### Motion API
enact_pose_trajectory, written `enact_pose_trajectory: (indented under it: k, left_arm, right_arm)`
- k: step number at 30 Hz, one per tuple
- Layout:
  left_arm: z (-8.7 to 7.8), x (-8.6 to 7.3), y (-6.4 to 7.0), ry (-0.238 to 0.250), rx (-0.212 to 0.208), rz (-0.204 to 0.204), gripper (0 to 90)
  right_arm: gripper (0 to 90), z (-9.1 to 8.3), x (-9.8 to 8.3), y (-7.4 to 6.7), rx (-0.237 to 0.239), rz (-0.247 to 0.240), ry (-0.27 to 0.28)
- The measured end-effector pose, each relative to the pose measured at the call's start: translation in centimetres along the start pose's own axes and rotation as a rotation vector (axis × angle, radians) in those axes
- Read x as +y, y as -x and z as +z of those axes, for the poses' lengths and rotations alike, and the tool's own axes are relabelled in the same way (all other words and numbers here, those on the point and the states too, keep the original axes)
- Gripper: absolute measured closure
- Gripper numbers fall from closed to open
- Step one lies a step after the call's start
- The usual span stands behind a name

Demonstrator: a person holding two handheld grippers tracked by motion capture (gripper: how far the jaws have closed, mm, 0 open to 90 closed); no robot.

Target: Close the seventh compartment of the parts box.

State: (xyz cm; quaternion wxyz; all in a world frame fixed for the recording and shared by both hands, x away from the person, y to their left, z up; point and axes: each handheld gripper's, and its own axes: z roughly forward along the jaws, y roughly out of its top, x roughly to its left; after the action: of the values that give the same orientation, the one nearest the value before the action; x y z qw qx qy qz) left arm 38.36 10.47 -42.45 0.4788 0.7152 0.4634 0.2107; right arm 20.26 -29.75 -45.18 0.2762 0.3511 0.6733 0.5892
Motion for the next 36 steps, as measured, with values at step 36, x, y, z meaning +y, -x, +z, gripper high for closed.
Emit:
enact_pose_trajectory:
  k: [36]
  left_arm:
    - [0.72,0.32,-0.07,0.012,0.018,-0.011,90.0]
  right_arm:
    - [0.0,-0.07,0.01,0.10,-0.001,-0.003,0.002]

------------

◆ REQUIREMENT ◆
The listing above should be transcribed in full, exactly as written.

◆ ANSWER BOX ◆
### Motion API
enact_pose_trajectory, written `enact_pose_trajectory: (indented under it: k, left_arm, right_arm)`
- k: step number at 30 Hz, one per tuple
- Layout:
  left_arm: z (-8.7 to 7.8), x (-8.6 to 7.3), y (-6.4 to 7.0), ry (-0.238 to 0.250), rx (-0.212 to 0.208), rz (-0.204 to 0.204), gripper (0 to 90)
  right_arm: gripper (0 to 90), z (-9.1 to 8.3), x (-9.8 to 8.3), y (-7.4 to 6.7), rx (-0.237 to 0.239), rz (-0.247 to 0.240), ry (-0.27 to 0.28)
- The measured end-effector pose, each relative to the pose measured at the call's start: translation in centimetres along the start pose's own axes and rotation as a rotation vector (axis × angle, radians) in those axes
- Read x as +y, y as -x and z as +z of those axes, for the poses' lengths and rotations alike, and the tool's own axes are relabelled in the same way (all other words and numbers here, those on the point and the states too, keep the original axes)
- Gripper: absolute measured closure
- Gripper numbers fall from closed to open
- Step one lies a step after the call's start
- The usual span stands behind a name

Demonstrator: a person holding two handheld grippers tracked by motion capture (gripper: how far the jaws have closed, mm, 0 open to 90 closed); no robot.

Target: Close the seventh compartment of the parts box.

State: (xyz cm; quaternion wxyz; all in a world frame fixed for the recording and shared by both hands, x away from the person, y to their left, z up; point and axes: each handheld gripper's, and its own axes: z roughly forward along the jaws, y roughly out of its top, x roughly to its left; after the action: of the values that give the same orientation, the one nearest the value before the action; x y z qw qx qy qz) left arm 38.36 10.47 -42.45 0.4788 0.7152 0.4634 0.2107; right arm 20.26 -29.75 -45.18 0.2762 0.3511 0.6733 0.5892
Motion for the next 36 steps, as measured, with values at step 36, x, y, z meaning +y, -x, +z, gripper high for closed.
Emit:
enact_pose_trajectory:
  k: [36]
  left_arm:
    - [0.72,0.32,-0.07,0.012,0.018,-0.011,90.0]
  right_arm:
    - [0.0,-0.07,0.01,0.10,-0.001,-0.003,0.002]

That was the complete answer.